▶ **Your goal**: From first line to last, write out the data precisely as shown.

[Start of Attachment]

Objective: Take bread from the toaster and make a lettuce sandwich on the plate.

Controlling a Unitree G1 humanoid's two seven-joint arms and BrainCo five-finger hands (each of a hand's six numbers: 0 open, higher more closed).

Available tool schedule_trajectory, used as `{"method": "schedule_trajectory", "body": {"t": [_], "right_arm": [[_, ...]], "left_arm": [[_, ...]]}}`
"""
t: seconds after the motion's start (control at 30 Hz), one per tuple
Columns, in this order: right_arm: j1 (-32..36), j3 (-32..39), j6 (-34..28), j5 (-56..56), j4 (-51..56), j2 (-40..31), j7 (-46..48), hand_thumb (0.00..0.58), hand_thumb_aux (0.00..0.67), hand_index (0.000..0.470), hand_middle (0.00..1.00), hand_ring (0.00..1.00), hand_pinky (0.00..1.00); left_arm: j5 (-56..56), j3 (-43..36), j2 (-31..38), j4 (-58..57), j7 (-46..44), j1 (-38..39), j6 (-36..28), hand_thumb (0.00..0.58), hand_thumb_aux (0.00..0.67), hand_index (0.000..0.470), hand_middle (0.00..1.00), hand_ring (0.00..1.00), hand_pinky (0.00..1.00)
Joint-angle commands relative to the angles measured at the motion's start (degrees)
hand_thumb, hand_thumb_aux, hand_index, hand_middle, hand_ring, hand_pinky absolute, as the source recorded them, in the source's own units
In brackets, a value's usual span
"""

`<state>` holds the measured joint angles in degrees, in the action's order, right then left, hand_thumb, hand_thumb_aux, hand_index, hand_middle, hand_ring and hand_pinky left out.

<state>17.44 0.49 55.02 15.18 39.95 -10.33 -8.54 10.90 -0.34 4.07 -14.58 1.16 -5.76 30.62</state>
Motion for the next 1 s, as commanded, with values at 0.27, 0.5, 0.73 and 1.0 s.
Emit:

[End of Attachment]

▶ **Written response**:
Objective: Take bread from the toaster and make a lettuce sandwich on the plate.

Controlling a Unitree G1 humanoid's two seven-joint arms and BrainCo five-finger hands (each of a hand's six numbers: 0 open, higher more closed).

Available tool schedule_trajectory, used as `{"method": "schedule_trajectory", "body": {"t": [_], "right_arm": [[_, ...]], "left_arm": [[_, ...]]}}`
"""
t: seconds after the motion's start (control at 30 Hz), one per tuple
Columns, in this order: right_arm: j1 (-32..36), j3 (-32..39), j6 (-34..28), j5 (-56..56), j4 (-51..56), j2 (-40..31), j7 (-46..48), hand_thumb (0.00..0.58), hand_thumb_aux (0.00..0.67), hand_index (0.000..0.470), hand_middle (0.00..1.00), hand_ring (0.00..1.00), hand_pinky (0.00..1.00); left_arm: j5 (-56..56), j3 (-43..36), j2 (-31..38), j4 (-58..57), j7 (-46..44), j1 (-38..39), j6 (-36..28), hand_thumb (0.00..0.58), hand_thumb_aux (0.00..0.67), hand_index (0.000..0.470), hand_middle (0.00..1.00), hand_ring (0.00..1.00), hand_pinky (0.00..1.00)
Joint-angle commands relative to the angles measured at the motion's start (degrees)
hand_thumb, hand_thumb_aux, hand_index, hand_middle, hand_ring, hand_pinky absolute, as the source recorded them, in the source's own units
In brackets, a value's usual span
"""

`<state>` holds the measured joint angles in degrees, in the action's order, right then left, hand_thumb, hand_thumb_aux, hand_index, hand_middle, hand_ring and hand_pinky left out.

<state>17.44 0.49 55.02 15.18 39.95 -10.33 -8.54 10.90 -0.34 4.07 -14.58 1.16 -5.76 30.62</state>
Motion for the next 1 s, as commanded, with values at 0.27, 0.5, 0.73 and 1.0 s.
Emit:

Output for the exercise is complete.